## Exercise requirements
Please return, with no alterations, the lines below from the very first through the one that contains "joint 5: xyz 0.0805".

Extracted records:

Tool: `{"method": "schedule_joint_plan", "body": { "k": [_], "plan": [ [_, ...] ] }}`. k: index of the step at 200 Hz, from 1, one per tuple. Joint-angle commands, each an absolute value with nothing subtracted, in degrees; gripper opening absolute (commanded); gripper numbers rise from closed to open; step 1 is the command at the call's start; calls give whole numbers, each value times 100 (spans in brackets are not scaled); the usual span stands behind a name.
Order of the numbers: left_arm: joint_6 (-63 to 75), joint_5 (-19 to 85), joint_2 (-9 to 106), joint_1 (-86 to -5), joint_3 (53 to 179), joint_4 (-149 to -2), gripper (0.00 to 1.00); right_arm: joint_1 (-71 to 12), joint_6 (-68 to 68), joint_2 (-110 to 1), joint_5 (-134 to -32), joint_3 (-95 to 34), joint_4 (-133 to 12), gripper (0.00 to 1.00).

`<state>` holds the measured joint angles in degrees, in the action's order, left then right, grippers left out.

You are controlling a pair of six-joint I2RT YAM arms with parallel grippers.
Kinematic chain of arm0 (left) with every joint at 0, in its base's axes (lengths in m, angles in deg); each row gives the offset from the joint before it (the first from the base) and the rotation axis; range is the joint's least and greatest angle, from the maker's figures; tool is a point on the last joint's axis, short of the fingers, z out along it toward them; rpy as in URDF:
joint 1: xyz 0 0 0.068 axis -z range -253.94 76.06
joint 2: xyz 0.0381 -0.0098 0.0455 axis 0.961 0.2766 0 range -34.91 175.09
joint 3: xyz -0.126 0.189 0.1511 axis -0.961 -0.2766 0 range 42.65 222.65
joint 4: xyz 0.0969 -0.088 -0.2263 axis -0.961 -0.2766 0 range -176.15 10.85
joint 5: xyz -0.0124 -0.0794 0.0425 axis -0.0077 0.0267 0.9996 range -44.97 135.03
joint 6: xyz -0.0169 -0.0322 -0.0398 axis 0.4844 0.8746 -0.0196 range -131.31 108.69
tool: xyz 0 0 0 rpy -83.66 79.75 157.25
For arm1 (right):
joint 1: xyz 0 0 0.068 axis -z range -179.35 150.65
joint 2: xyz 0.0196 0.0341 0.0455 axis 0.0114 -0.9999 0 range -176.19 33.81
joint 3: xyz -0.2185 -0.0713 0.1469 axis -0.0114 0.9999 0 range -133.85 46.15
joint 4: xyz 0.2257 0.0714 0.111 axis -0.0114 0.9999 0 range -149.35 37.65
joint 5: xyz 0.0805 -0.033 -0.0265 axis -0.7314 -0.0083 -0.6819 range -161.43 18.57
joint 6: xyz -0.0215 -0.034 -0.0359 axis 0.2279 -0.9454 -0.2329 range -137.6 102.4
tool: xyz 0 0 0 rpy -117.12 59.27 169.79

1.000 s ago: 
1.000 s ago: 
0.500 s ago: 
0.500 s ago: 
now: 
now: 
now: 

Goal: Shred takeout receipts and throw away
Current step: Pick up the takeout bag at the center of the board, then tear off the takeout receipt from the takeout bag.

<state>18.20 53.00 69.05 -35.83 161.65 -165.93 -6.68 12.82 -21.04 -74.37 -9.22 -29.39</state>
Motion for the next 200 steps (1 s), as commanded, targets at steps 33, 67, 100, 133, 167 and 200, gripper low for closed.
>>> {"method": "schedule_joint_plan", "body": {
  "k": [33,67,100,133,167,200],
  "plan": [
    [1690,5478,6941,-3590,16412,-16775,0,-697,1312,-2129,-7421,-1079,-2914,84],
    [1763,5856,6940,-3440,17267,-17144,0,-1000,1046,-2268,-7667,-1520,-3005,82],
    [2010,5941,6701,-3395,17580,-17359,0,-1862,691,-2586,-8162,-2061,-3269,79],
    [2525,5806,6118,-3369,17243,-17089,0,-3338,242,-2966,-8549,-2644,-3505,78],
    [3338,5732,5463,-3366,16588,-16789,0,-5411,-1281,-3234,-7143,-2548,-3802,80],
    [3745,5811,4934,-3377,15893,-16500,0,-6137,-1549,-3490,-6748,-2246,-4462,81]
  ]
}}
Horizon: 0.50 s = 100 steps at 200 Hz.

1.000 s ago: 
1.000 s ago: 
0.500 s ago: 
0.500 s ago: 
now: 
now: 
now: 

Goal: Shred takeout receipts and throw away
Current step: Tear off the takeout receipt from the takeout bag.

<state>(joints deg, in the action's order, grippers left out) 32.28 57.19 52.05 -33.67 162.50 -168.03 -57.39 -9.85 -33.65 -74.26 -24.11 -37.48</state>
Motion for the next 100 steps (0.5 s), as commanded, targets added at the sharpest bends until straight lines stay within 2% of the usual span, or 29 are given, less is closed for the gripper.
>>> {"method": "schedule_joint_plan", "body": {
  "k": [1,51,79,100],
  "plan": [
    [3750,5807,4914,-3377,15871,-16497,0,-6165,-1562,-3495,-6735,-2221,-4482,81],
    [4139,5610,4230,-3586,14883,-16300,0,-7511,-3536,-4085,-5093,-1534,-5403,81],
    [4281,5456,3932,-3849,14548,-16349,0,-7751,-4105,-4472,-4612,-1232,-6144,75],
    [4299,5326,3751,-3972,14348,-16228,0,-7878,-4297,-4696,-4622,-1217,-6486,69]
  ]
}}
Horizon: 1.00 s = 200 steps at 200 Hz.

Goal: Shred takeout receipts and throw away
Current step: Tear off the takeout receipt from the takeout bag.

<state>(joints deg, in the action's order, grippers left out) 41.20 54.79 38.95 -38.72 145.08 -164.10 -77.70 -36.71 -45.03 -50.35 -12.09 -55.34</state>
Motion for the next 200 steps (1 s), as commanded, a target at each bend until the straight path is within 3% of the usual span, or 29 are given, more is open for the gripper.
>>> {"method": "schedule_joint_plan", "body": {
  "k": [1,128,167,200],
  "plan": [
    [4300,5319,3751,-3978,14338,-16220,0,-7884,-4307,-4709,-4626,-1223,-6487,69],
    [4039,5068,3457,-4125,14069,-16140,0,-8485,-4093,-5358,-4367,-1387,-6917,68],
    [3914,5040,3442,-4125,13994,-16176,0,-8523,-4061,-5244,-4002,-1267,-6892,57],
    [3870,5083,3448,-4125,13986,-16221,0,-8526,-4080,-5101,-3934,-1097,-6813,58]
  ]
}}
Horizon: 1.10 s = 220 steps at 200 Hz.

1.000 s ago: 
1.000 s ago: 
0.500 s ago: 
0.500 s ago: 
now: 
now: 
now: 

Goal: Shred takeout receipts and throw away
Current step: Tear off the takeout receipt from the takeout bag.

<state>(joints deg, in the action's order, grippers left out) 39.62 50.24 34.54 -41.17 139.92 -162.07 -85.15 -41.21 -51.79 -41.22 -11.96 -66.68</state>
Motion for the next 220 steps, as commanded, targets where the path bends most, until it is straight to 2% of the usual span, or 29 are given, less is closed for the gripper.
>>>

## Problem solution
Tool: `{"method": "schedule_joint_plan", "body": { "k": [_], "plan": [ [_, ...] ] }}`. k: index of the step at 200 Hz, from 1, one per tuple. Joint-angle commands, each an absolute value with nothing subtracted, in degrees; gripper opening absolute (commanded); gripper numbers rise from closed to open; step 1 is the command at the call's start; calls give whole numbers, each value times 100 (spans in brackets are not scaled); the usual span stands behind a name.
Order of the numbers: left_arm: joint_6 (-63 to 75), joint_5 (-19 to 85), joint_2 (-9 to 106), joint_1 (-86 to -5), joint_3 (53 to 179), joint_4 (-149 to -2), gripper (0.00 to 1.00); right_arm: joint_1 (-71 to 12), joint_6 (-68 to 68), joint_2 (-110 to 1), joint_5 (-134 to -32), joint_3 (-95 to 34), joint_4 (-133 to 12), gripper (0.00 to 1.00).

`<state>` holds the measured joint angles in degrees, in the action's order, left then right, grippers left out.

You are controlling a pair of six-joint I2RT YAM arms with parallel grippers.
Kinematic chain of arm0 (left) with every joint at 0, in its base's axes (lengths in m, angles in deg); each row gives the offset from the joint before it (the first from the base) and the rotation axis; range is the joint's least and greatest angle, from the maker's figures; tool is a point on the last joint's axis, short of the fingers, z out along it toward them; rpy as in URDF:
joint 1: xyz 0 0 0.068 axis -z range -253.94 76.06
joint 2: xyz 0.0381 -0.0098 0.0455 axis 0.961 0.2766 0 range -34.91 175.09
joint 3: xyz -0.126 0.189 0.1511 axis -0.961 -0.2766 0 range 42.65 222.65
joint 4: xyz 0.0969 -0.088 -0.2263 axis -0.961 -0.2766 0 range -176.15 10.85
joint 5: xyz -0.0124 -0.0794 0.0425 axis -0.0077 0.0267 0.9996 range -44.97 135.03
joint 6: xyz -0.0169 -0.0322 -0.0398 axis 0.4844 0.8746 -0.0196 range -131.31 108.69
tool: xyz 0 0 0 rpy -83.66 79.75 157.25
For arm1 (right):
joint 1: xyz 0 0 0.068 axis -z range -179.35 150.65
joint 2: xyz 0.0196 0.0341 0.0455 axis 0.0114 -0.9999 0 range -176.19 33.81
joint 3: xyz -0.2185 -0.0713 0.1469 axis -0.0114 0.9999 0 range -133.85 46.15
joint 4: xyz 0.2257 0.0714 0.111 axis -0.0114 0.9999 0 range -149.35 37.65
joint 5: xyz 0.0805 -0.033 -0.0265 axis -0.7314 -0.0083 -0.6819 range -161.43 18.57

With this, the answer is done.